A Dallas judge has given a green light to a whistleblower suit filed by a former assistant Texas attorney general who alleges she was retaliated against and fired after reporting that two supervising attorneys tried "to suborn perjury" from her about a judge.

"It’s finally moving forward," Hurst solo Ginger Weatherspoon says of Weatherspoon v. Office of the Attorney General of Texas, the suit that she filed in May 2009.

Weatherspoon, who worked in the OAG’s child support division from July 2006 until November 2008, declines further comment.

In an April 16 order in Weatherspoon, 68th District Judge Martin J. Hoffman denied the OAG’s no-evidence motion for summary judgment and plea to the jurisdiction.

The OAG has the option to appeal Hoffman’s ruling to the 5th Court of Appeals in Dallas. Tom Kelley, an OAG spokesman, writes in an email that "we haven’t made a final decision on whether to appeal" but declines further comment.

Weatherspoon alleges in her first amended original petition, filed on Jan. 21, that in 2008, James Jones and Harry Monck, then-senior regional attorneys in the OAG’s Dallas child support office, made numerous attempts to "coerce perjured testimony" from her and "confined her against her will in an effort to obtain a perjured affidavit" about then-254th District Court Judge David Hanschen.

She alleges Jones and Monck had ordered her to report her recent interactions with Hanschen and she had sent an email to Jones containing the facts of a conversation she had had with the judge. The affidavit she received to sign contained "numerous misrepresentations and mischaracterizations," she alleges in the Jan. 21 amended response to defendant’s no-evidence summary judgment motion.

She further alleges that the OAG intended to use the false affidavit as evidence to have Hanschen recused from hearing cases involving the OAG and to support its filing of a complaint against Hanschen with the State Commission on Judicial Conduct.

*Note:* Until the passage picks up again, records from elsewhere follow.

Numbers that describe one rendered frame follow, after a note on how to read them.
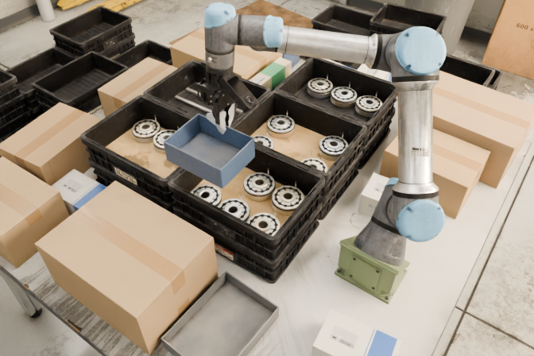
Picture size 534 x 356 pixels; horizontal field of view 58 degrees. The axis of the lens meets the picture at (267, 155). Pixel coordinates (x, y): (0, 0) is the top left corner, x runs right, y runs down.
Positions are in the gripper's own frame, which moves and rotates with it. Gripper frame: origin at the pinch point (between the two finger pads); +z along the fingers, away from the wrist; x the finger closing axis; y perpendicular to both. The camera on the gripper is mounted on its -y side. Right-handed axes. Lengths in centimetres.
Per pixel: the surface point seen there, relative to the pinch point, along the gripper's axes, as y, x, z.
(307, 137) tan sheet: -2.9, -42.9, 24.8
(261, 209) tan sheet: -10.6, -5.3, 28.5
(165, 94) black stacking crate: 55, -27, 23
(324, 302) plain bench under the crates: -41, 2, 42
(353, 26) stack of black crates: 64, -211, 54
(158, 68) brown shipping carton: 72, -40, 22
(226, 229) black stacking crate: -8.7, 9.5, 26.8
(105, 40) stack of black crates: 161, -78, 50
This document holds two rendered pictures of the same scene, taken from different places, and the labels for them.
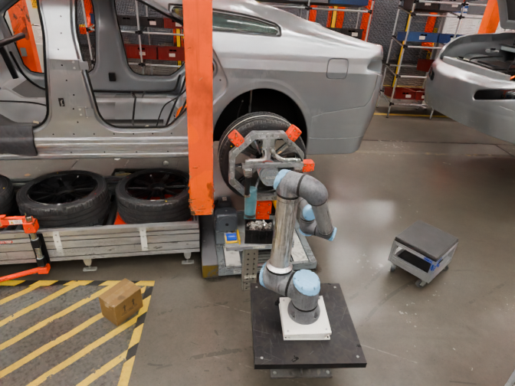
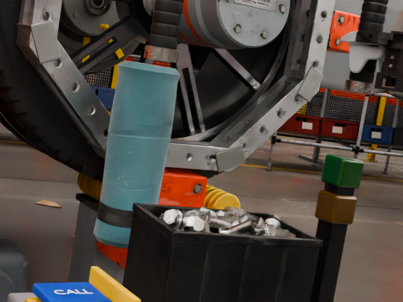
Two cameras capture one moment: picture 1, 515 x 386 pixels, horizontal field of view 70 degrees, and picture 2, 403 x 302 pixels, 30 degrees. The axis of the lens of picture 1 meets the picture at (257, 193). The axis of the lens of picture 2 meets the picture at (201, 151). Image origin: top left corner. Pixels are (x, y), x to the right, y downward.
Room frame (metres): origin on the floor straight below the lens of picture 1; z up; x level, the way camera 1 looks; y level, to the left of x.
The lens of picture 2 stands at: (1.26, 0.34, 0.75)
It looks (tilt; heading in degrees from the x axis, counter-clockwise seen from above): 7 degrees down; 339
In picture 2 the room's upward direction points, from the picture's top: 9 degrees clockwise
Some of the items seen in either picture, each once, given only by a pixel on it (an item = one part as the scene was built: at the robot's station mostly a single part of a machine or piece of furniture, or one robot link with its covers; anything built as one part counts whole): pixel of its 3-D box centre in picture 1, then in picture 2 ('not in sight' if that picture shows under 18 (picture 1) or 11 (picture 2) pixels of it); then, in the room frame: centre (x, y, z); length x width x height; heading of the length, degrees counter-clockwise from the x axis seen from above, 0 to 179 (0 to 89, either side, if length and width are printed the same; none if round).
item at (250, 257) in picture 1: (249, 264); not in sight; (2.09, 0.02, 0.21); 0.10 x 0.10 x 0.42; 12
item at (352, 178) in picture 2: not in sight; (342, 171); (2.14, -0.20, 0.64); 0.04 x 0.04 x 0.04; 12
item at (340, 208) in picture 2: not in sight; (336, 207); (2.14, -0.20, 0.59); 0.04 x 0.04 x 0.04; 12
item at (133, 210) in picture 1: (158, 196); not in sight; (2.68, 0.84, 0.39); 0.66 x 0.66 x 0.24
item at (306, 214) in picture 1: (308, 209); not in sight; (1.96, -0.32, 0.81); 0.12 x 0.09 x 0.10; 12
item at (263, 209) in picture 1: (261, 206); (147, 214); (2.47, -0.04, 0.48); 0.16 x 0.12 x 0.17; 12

Hanschen, now a Dallas solo, had been at odds with the OAG over the statute of limitations then in effect for DNA testing to determine paternity in child support cases. [See "Whistle-Blower Suit Filed Against OAG by Former Employee," Texas Lawyer, May 25, 2009.]

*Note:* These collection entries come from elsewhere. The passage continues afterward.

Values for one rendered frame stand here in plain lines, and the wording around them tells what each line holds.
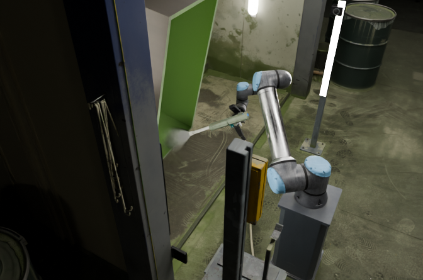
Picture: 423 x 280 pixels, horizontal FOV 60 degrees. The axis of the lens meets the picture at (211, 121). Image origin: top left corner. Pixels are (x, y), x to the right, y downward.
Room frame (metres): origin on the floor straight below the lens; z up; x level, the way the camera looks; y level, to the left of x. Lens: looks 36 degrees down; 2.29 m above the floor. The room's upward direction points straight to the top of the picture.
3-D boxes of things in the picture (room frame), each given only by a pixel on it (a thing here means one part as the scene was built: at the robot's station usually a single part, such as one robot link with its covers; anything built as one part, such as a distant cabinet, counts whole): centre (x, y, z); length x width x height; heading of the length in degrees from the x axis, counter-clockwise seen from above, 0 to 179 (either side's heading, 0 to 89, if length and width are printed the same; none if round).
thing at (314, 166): (1.51, -0.58, 0.83); 0.17 x 0.15 x 0.18; 101
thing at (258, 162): (0.83, -0.11, 1.42); 0.12 x 0.06 x 0.26; 61
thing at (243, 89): (2.42, -0.25, 0.83); 0.12 x 0.09 x 0.12; 101
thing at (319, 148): (2.73, -0.98, 0.01); 0.20 x 0.20 x 0.01; 61
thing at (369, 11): (4.06, -1.77, 0.86); 0.54 x 0.54 x 0.01
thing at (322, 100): (2.73, -0.98, 0.82); 0.05 x 0.05 x 1.64; 61
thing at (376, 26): (4.05, -1.77, 0.44); 0.59 x 0.58 x 0.89; 166
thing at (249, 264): (0.93, -0.15, 0.95); 0.26 x 0.15 x 0.32; 61
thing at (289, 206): (1.51, -0.59, 0.32); 0.31 x 0.31 x 0.64; 61

"I may have referred to them [OAG attorneys] as jack-booted government thugs . . . in a moment of pique," Hanschen says.

Weatherspoon alleges in her amended original petition that, after she refused for the third time to sign the false affidavit against Hanschen, Jones "slammed his fist on the desk and shouted that the Attorney General himself, Greg Abbott was waiting" for her affidavit.

Monck, who is now in the OAG’s child support office in Fort Worth, refers a request for comment about the case to an OAG press officer.

Jones, who Monck says is no longer with the OAG, could not be located for comment.

Weatherspoon further alleges in her amended original petition that she suffered retaliation — including the OAG’s ignoring of her doctor’s instructions that she work under light-duty instructions following her back surgery — and ultimately was terminated after reporting the regional attorneys’ actions to supervisors.

The OAG alleged in its amended plea to the jurisdiction, filed on Oct. 19, 2012, that Weatherspoon failed to plead sufficient allegations to waive the OAG’s sovereign immunity.

According to the amended plea, to prevail on her Whistleblower Act claims, Weatherspoon must allege, among other things, that she acted in good faith in making a report involving a violation of the law by the agency or a public employee, that she made the report to "an appropriate law enforcement authority" and that she suffered retaliation for making the report. The OAG argued that Weatherspoon failed to meet those requirements.

But Hoffman wrote in his order that he found Weatherspoon "in good faith made reports of alleged violations of law to the appropriate law enforcement authorities under the Whistleblower Act." He scheduled the case for trial Aug. 6.

Thorpe, Hatcher & Washington partner Carla Hatcher of Dallas, Weatherspoon’s attorney, says Weatherspoon followed the policy of the attorney general’s office when making her report.

Hatcher states that there is no dispute that Greg Abbott, as attorney general, is a law-enforcement authority, as required by the Whistleblower Act.

Hanschen says it would be inappropriate for him as a former judge to comment on the merits of the case. But he says, "I’m pleased that the matter will have a full hearing before an appropriate tribunal."

Mary Alice Robbins is an Austin-based freelance writer and a former Texas Lawyer senior reporter.